Requirement: One exact copy of the listing, minus the images, is the required answer.

Content starts

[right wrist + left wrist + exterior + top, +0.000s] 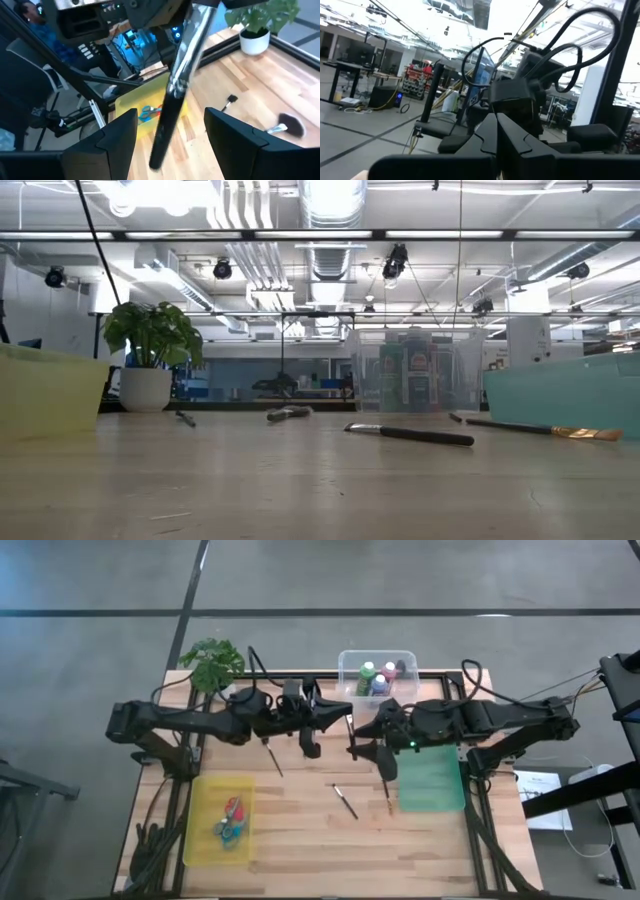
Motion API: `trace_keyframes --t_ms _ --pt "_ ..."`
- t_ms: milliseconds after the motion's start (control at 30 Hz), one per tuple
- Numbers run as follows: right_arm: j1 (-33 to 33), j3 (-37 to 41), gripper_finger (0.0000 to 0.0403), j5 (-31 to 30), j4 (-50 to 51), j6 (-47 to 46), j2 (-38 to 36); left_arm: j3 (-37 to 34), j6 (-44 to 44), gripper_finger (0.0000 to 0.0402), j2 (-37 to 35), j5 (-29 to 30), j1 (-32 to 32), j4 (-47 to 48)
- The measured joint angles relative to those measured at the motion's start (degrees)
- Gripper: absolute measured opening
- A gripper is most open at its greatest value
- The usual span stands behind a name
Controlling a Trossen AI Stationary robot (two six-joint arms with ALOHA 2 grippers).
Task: Pick & Place Paint Supplies
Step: Put the black eyeshadow brush into the green bin
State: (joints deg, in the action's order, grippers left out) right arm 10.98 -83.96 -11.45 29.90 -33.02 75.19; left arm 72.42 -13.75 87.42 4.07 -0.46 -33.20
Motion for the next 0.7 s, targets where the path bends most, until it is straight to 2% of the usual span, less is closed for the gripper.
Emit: trace_keyframes --t_ms 133,200,300,400,433,700 --pt "0.0 0.0 0.0223 0.9 -3.4 -0.1 1.5 -0.1 0.1 0.0000 0.0 0.0 -0.4 0.4" --pt "0.0 0.0 0.0205 1.0 -4.2 0.0 1.6 -0.1 0.1 0.0000 0.0 0.0 -0.6 0.2" --pt "0.0 0.0 0.0143 1.0 -4.0 0.0 1.6 -0.1 0.1 0.0000 0.0 0.0 -0.7 0.5" --pt "-0.1 0.0 0.0046 0.6 -3.3 0.0 1.0 -0.1 0.1 0.0000 0.0 -0.5 -0.8 0.1" --pt "-0.1 0.0 0.0037 0.7 -2.9 0.2 0.7 -0.1 0.2 0.0000 0.0 -0.3 -0.8 -0.1" --pt "-0.6 0.0 0.0037 1.0 -1.5 0.2 0.3 -0.1 -0.1 0.0008 0.0 -0.6 -0.8 0.4"
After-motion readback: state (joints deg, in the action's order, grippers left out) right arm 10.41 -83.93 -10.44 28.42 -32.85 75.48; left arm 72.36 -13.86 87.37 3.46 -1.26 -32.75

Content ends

Exercise solution:
[right wrist + left wrist + exterior + top, +0.000s] 
Motion API: `trace_keyframes --t_ms _ --pt "_ ..."`
- t_ms: milliseconds after the motion's start (control at 30 Hz), one per tuple
- Numbers run as follows: right_arm: j1 (-33 to 33), j3 (-37 to 41), gripper_finger (0.0000 to 0.0403), j5 (-31 to 30), j4 (-50 to 51), j6 (-47 to 46), j2 (-38 to 36); left_arm: j3 (-37 to 34), j6 (-44 to 44), gripper_finger (0.0000 to 0.0402), j2 (-37 to 35), j5 (-29 to 30), j1 (-32 to 32), j4 (-47 to 48)
- The measured joint angles relative to those measured at the motion's start (degrees)
- Gripper: absolute measured opening
- A gripper is most open at its greatest value
- The usual span stands behind a name
Controlling a Trossen AI Stationary robot (two six-joint arms with ALOHA 2 grippers).
Task: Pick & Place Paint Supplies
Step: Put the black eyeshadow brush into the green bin
State: (joints deg, in the action's order, grippers left out) right arm 10.98 -83.96 -11.45 29.90 -33.02 75.19; left arm 72.42 -13.75 87.42 4.07 -0.46 -33.20
Motion for the next 0.7 s, targets where the path bends most, until it is straight to 2% of the usual span, less is closed for the gripper.
Emit: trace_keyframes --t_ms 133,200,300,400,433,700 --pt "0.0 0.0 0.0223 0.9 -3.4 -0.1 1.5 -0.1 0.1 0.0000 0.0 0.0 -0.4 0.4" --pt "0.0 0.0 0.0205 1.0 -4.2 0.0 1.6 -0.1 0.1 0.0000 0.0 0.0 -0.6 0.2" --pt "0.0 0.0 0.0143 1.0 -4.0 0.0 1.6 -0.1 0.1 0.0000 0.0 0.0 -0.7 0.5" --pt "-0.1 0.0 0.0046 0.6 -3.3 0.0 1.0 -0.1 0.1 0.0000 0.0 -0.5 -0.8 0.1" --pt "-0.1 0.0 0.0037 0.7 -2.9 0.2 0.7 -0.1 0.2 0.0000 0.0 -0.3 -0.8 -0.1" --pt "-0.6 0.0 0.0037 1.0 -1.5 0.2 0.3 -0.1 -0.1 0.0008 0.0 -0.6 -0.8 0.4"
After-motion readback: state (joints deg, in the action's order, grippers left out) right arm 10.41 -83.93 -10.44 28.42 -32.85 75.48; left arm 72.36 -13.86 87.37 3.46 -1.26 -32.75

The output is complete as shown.